To continue to help fund the program and the school, Mary Martin decided to sell the products that were made in the weaving program. Students progressed through the program by making more intricate designs which in turn brought more money for the program. Not only was it encouraging for the students but the married women in the program also said it gave them a sense of pride and accomplishment.
Throughout the years the women and students have made and sold everything from bookmarks to shawls and table settings to blankets and even hooked rugs. Even past First Ladies of the United States have purchased finished products from the Crossnore Weavers.
Today the Weaving program has been going strong for 100 years with no end in sight. When you venture to the campus you can walk through the Weaving room to look at all the projects currently in production. And, if the ladies are at the looms, they are more than happy to have a chat.

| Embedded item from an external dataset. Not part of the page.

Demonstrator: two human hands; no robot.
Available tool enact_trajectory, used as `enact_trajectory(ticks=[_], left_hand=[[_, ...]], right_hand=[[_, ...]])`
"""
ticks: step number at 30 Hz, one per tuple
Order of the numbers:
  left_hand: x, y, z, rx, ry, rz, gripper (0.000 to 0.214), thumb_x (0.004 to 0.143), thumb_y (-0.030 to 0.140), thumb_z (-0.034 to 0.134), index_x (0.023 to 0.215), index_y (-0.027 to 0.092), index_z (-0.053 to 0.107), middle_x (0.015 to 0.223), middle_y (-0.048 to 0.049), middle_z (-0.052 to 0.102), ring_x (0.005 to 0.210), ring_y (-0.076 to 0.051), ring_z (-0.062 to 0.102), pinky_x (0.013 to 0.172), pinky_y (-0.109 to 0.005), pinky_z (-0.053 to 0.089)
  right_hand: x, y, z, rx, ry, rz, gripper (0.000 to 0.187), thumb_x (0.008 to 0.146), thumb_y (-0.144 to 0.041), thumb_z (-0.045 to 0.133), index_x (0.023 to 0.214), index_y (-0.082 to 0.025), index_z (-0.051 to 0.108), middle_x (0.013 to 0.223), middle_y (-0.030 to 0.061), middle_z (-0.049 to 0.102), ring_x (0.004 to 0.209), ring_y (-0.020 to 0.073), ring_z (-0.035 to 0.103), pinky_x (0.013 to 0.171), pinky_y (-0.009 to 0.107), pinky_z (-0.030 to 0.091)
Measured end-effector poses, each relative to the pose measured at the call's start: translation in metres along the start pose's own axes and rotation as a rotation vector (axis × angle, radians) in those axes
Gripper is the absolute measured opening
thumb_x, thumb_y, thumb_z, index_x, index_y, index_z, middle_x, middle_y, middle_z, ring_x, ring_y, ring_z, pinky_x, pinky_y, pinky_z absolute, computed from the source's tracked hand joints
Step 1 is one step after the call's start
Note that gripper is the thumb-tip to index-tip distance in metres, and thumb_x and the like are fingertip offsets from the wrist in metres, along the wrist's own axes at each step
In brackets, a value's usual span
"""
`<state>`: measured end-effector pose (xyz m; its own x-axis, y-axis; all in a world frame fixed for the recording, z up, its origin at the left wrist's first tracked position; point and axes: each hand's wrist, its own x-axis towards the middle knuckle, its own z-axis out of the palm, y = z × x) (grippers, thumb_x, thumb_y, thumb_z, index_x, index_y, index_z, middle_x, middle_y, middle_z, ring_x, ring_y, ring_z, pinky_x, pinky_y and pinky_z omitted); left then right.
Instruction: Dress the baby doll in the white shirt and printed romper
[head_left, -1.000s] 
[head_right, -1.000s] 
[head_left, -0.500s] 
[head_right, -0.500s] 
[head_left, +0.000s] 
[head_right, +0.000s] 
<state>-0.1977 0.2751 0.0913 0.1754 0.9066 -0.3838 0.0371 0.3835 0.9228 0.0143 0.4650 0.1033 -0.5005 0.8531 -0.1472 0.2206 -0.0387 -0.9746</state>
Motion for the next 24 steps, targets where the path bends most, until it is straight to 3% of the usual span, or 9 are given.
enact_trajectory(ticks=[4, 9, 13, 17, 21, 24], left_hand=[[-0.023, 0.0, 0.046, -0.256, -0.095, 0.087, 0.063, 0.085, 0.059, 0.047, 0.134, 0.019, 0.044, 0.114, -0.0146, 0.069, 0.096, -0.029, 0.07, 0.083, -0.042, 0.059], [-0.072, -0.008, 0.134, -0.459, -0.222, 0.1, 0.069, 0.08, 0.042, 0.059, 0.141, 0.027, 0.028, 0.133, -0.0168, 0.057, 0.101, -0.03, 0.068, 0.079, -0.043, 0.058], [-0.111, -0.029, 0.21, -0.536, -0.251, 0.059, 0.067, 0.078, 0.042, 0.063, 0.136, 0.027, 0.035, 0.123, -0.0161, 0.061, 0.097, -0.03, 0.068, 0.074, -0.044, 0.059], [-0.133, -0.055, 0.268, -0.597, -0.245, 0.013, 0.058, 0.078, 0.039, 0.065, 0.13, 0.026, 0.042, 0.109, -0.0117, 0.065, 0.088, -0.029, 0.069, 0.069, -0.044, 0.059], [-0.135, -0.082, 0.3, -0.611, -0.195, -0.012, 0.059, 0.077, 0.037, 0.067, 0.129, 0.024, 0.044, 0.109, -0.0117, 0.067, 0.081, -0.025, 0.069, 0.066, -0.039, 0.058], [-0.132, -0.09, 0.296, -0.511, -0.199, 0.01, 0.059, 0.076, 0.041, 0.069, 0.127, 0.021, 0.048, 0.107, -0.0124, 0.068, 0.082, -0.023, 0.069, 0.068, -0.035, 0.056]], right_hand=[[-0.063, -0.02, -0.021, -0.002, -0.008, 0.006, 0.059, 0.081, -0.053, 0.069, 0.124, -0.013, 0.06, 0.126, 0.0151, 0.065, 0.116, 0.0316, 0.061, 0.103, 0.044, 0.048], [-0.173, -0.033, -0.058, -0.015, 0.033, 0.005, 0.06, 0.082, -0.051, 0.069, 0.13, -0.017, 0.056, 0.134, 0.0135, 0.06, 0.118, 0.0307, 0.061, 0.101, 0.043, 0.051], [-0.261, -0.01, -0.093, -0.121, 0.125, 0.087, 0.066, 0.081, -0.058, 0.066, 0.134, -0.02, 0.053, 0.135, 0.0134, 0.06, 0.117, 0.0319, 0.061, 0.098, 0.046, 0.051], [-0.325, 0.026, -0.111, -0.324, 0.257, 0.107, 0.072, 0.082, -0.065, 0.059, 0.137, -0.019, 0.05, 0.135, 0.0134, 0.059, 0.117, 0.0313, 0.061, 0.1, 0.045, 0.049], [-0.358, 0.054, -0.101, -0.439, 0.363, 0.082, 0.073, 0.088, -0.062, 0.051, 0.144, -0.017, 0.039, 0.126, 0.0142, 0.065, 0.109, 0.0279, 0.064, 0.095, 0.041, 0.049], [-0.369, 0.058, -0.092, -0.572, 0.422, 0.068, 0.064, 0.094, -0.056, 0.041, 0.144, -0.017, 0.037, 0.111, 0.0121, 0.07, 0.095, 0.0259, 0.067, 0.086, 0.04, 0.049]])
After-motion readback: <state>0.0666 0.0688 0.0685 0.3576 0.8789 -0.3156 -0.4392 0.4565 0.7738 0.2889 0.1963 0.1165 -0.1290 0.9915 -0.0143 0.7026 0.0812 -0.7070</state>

Be sure to walk through the attached store and pick out a few things that strike your fancy. There are also items made by other local artists in the region that include glass, pottery and even a few quilts! Don’t forget to meander through the art gallery upstairs. Everything is for sale. And, let me tell you, the talent on display is incredible!

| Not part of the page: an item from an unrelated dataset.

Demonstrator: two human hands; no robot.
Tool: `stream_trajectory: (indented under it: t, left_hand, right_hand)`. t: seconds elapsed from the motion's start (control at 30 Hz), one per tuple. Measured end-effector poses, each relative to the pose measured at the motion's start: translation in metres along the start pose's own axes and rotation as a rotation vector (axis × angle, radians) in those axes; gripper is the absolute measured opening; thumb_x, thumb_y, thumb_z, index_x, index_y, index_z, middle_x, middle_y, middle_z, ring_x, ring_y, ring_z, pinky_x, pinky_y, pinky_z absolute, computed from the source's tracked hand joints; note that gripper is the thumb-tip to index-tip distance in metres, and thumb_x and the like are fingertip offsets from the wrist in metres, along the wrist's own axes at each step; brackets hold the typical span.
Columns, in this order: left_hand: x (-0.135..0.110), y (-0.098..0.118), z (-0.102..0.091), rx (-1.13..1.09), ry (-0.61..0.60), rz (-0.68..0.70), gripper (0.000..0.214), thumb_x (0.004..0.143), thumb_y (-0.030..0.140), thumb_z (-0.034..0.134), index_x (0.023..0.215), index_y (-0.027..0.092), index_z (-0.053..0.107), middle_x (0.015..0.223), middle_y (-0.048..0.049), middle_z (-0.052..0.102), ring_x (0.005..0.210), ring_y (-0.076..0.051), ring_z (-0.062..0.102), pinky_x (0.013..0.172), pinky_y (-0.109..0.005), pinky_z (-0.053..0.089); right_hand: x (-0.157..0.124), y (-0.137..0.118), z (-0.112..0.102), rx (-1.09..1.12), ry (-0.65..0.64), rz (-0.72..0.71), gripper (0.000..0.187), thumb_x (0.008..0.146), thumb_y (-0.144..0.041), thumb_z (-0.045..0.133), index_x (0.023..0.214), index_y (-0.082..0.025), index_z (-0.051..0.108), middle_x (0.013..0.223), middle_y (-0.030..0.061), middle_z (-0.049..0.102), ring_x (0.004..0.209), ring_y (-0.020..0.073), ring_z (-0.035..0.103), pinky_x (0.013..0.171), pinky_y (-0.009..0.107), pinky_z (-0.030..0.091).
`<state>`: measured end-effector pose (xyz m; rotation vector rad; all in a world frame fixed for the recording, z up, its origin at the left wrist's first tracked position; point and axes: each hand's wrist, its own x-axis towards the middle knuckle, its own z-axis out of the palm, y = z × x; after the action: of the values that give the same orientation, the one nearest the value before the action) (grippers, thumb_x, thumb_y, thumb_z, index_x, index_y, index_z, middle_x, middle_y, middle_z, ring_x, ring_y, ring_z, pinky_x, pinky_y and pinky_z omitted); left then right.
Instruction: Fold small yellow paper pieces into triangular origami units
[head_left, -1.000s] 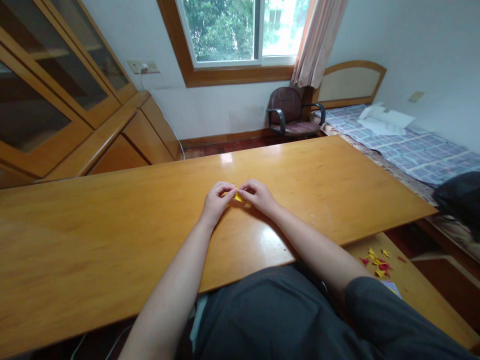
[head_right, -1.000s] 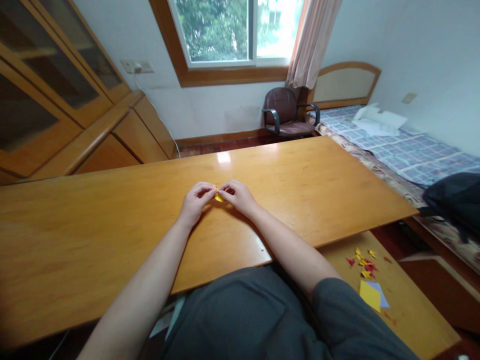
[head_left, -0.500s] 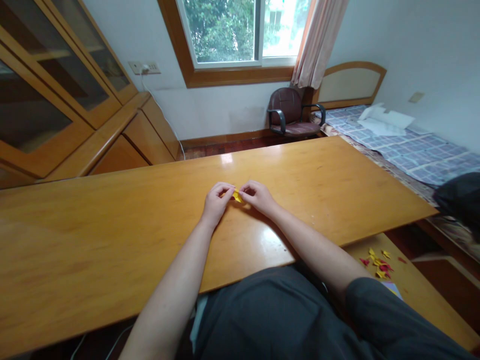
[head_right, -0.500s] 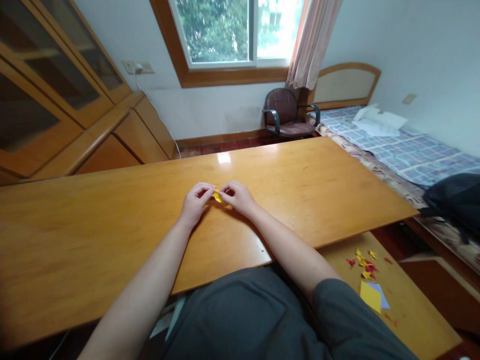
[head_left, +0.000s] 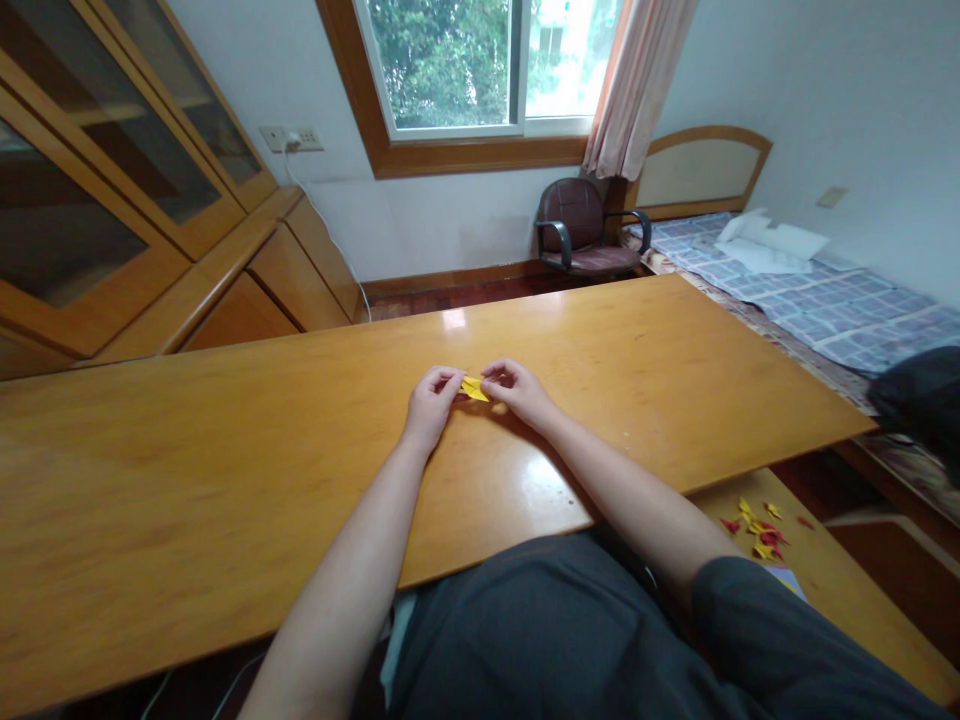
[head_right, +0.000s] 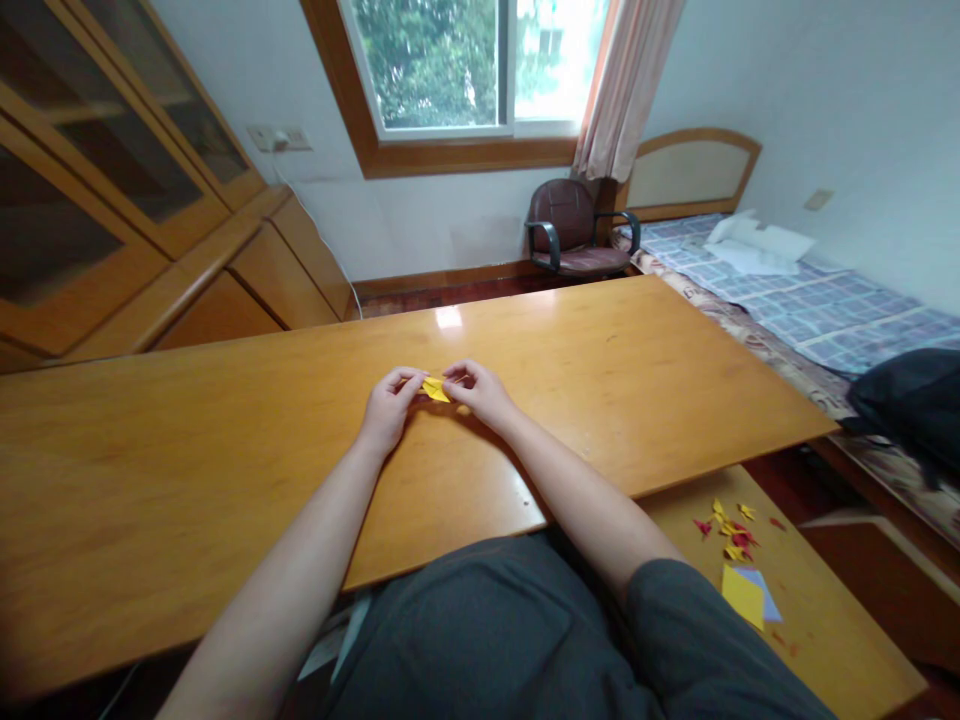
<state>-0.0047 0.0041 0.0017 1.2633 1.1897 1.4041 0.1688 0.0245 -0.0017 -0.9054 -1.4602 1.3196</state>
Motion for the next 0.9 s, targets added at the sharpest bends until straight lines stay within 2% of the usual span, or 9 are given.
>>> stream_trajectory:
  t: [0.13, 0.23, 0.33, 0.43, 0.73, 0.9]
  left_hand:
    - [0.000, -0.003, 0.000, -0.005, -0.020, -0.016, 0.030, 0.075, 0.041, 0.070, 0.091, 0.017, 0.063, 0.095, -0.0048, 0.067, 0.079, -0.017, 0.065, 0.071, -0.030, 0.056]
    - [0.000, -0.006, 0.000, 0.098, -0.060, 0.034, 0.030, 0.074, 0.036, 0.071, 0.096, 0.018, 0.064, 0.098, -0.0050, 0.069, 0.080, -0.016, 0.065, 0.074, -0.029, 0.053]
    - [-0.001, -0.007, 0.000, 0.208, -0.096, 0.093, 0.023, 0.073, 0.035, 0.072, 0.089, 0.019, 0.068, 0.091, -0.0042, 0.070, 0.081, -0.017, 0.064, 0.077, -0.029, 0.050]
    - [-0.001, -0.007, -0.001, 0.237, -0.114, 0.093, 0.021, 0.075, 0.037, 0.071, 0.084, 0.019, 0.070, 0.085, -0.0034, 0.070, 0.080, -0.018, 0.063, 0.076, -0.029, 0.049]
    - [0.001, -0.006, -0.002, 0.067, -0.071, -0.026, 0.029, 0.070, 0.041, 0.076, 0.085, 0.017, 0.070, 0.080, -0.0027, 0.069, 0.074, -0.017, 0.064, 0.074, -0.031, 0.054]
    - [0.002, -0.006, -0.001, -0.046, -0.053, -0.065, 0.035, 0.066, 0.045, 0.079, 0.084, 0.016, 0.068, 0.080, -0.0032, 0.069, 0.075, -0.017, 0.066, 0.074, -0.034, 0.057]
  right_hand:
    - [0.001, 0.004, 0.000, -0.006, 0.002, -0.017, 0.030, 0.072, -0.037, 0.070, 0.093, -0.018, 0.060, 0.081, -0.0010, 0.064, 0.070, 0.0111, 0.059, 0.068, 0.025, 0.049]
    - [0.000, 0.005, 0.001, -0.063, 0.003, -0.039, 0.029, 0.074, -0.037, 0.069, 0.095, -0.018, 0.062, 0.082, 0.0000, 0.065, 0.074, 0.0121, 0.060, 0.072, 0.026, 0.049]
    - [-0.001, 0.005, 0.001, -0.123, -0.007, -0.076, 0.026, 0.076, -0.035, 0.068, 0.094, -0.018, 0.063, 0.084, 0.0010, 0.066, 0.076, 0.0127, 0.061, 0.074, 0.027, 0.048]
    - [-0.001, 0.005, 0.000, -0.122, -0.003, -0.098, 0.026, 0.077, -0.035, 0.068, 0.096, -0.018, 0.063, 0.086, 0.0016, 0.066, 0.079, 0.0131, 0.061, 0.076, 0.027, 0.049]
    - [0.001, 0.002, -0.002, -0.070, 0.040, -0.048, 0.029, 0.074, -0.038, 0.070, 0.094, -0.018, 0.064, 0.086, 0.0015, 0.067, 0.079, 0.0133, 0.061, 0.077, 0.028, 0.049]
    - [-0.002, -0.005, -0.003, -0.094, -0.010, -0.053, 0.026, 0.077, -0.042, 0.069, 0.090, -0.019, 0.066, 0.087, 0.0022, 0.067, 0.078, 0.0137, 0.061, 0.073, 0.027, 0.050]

My favorite part about this school program? The philanthropy. Today the school works directly with social services and other agencies to help board and educate children that come from all walks of life. Some are foster children waiting to be adopted. Other children are permanent residents. Either way, they’re all loved and very well cared for.
On campus is a full charter school with cafeteria, library, gym, therapy offices, parks, and more. Each child is placed in a family home with a couple that cares for at most 7 or 8 children. They work with the local humane society to adopt dogs for the children to care for and each child is given a bike to ride. Also, the older children are offered the opportunity to do volunteer work for the campus store and get part time jobs around town.
When a child ‘ages out’ or is ready to graduate high school, there are counselors that work with them to get into college. And, if they wish, there is even a separate fund to help them pay for college, as long as they stay committed and keep up their grades. 😊 40% of all the sales from the local artists projects go directly this this college fund. All of the weaving sales go to fund the school itself.
After my lovely talk with Star in the Weavers store (she’s also one of their Weavers), I was ready to write a check just to help with this school’s mission. And, I couldn’t wait to share everything about this diamond in the hills with all of you. A stop in to see the Crossnore Weavers is sure to be one of the highlights of your North Carolina Mountain adventure!